Práticas concretas para cultivar a identificação com os valores incluem a comunicação de regras e padrões em linguagem simples (para saber mais, consulte o Capítulo 4) e recrutamento de acordo com os padrões éticos (para mais informações, consulte o Capítulo 7). As organizações também podem garantir que, quando novosagentes forem contratados, o treinamento inclua discussões sobre as regras, padrões e valores da organização (para saber mais, consulte o Capítulo 8). Outras ferramentas podem incluir um sistema de premiação de integridade, por meio do qual os funcionários podem nomear seus pares com base em sua demonstração dos valores da organização (Quadro 9.1).
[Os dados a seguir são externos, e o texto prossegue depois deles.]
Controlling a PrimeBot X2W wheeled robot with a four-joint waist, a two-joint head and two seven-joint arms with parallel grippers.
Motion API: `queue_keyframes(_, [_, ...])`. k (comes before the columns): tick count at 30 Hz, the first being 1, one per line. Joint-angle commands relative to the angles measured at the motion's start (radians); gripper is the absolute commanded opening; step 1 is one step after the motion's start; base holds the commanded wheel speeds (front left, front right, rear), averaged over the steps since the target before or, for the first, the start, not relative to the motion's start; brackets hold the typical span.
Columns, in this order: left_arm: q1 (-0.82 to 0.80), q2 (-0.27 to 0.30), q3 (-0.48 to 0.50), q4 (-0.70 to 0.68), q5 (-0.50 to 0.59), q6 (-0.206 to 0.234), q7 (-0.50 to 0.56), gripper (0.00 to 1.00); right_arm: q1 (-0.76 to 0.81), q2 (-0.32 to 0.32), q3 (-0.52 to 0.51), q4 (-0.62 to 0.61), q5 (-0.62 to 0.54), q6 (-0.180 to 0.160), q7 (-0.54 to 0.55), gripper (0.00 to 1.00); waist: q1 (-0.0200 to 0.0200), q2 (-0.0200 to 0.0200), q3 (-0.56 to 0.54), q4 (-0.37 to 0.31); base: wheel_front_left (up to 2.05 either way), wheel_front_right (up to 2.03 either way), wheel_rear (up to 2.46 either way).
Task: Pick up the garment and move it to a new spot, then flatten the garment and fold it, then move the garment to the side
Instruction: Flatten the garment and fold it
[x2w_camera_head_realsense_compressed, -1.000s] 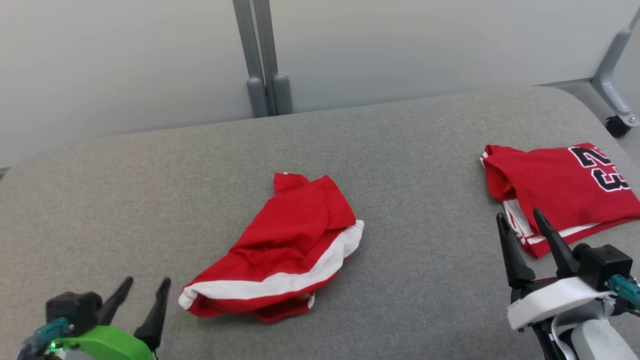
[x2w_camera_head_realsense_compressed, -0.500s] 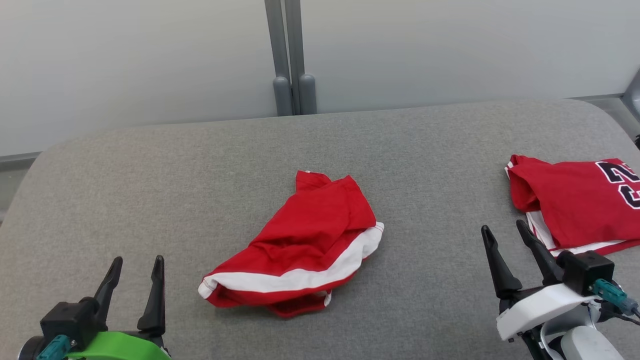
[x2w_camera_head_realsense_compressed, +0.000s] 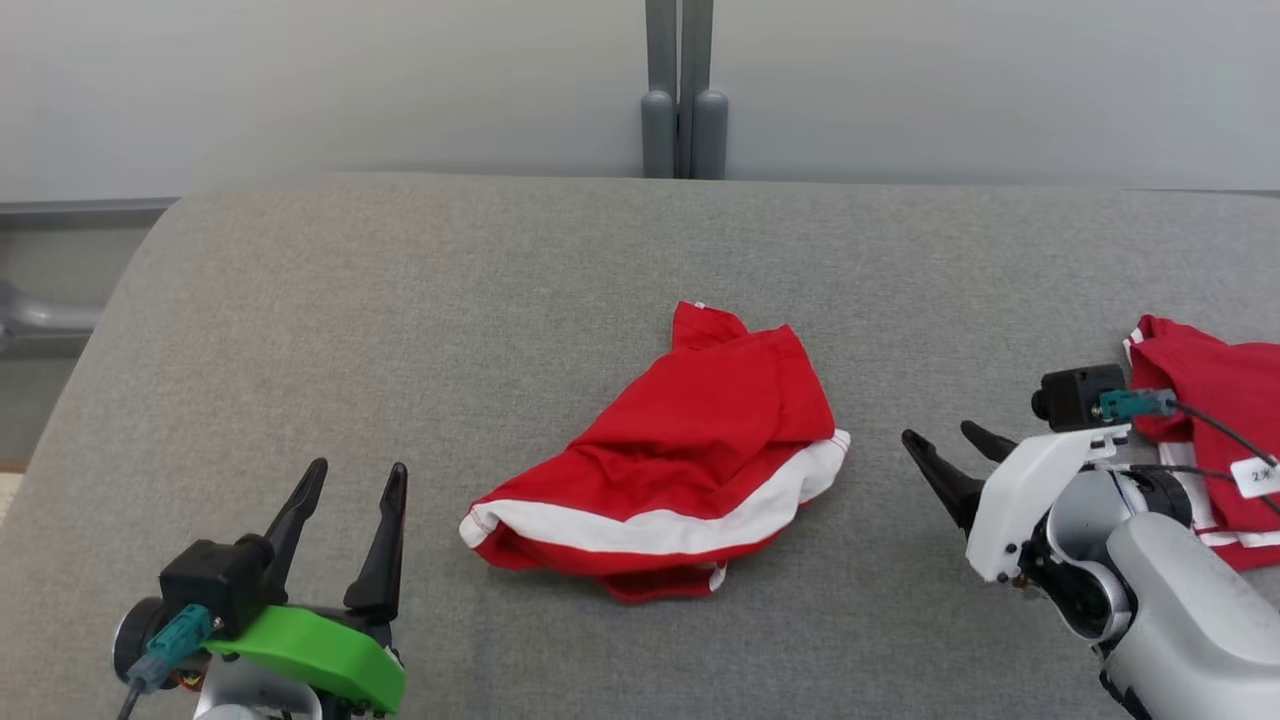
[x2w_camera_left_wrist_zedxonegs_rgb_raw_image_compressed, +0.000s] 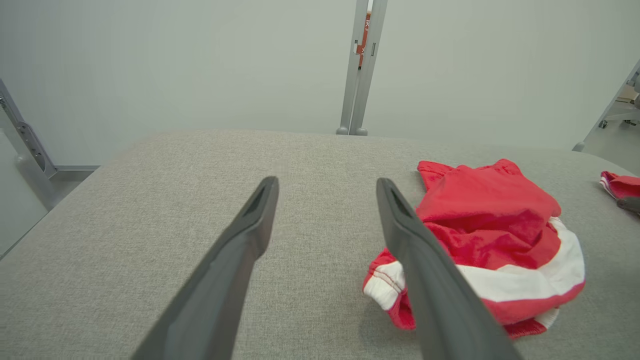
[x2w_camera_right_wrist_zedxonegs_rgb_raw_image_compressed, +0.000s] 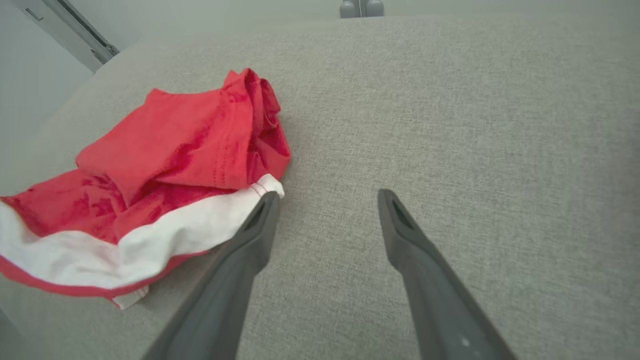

Para cultivar a identidade com os valores da organização, a Autoridade de Denúncias, nos Países Baixos, sugere o uso de um método de “narraçãoconjunta”. Isso inclui líderes e gestores fazendo perguntas como: “O que é importante para nós, o que valorizamos e do que nos orgulhamos?” – E, juntamente com os colaboradores, falar sobre a organização, a sua história, o futuro comum e como pretendem alcançá-lo. A lógica subjacente é que, por meio do compartilhamento de histórias, todos ganham mais informações sobre a cultura existente. Isso cria vínculo e coesão entre as pessoas e o trabalho, podendo contribuir para um ambiente seguro dentro da organização (Hoekstra, Talsma and Zweegers, 2017[8]).

É mais provável que um funcionário cuja voz seja ouvida se sinta engajado para resolver um problema de forma construtiva (Holland, Cooper and Sheehan, 2017[9]; Beugré, 2010[10]; LePine and Van Dyne, 1998[11]). Engajamento e abertura também se apoiam mutuamente com culturas organizacionais abertas aumentando o engajamento. De fato, quando os funcionários percebem oportunidades para expressar genuinamente suas preocupações e participar da tomada de decisões, o seu engajamento melhora (Beugré, 2010[10]).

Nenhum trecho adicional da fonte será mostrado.